**Required work:** Locate the line that contains "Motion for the". Reproduce it and all following lines up to the end of the material, exactly and with nothing added.

**Data block:**
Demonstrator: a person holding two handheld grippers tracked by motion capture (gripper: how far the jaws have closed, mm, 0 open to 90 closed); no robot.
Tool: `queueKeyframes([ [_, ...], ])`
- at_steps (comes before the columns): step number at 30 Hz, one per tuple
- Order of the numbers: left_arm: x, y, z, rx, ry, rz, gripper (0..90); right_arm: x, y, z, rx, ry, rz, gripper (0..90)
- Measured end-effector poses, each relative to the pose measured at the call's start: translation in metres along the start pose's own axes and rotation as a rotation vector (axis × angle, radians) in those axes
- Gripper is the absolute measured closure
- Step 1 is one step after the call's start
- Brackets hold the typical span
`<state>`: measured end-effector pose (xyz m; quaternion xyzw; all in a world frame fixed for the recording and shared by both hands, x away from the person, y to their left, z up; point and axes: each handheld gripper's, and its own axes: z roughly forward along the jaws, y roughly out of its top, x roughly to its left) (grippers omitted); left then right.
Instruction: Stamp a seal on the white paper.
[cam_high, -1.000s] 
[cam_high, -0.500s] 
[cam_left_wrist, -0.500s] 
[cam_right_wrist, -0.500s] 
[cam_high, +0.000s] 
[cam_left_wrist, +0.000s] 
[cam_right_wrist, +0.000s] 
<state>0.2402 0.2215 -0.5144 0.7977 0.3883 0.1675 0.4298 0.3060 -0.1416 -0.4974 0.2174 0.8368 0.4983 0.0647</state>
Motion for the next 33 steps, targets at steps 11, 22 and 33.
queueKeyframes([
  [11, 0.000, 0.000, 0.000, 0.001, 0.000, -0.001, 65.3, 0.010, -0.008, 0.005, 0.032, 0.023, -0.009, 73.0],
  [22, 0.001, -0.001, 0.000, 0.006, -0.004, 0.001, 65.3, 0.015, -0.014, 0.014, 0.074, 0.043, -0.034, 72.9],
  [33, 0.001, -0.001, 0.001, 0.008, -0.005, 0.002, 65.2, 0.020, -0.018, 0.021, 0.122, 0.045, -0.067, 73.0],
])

**Answer to this problem:**
Motion for the next 33 steps, targets at steps 11, 22 and 33.
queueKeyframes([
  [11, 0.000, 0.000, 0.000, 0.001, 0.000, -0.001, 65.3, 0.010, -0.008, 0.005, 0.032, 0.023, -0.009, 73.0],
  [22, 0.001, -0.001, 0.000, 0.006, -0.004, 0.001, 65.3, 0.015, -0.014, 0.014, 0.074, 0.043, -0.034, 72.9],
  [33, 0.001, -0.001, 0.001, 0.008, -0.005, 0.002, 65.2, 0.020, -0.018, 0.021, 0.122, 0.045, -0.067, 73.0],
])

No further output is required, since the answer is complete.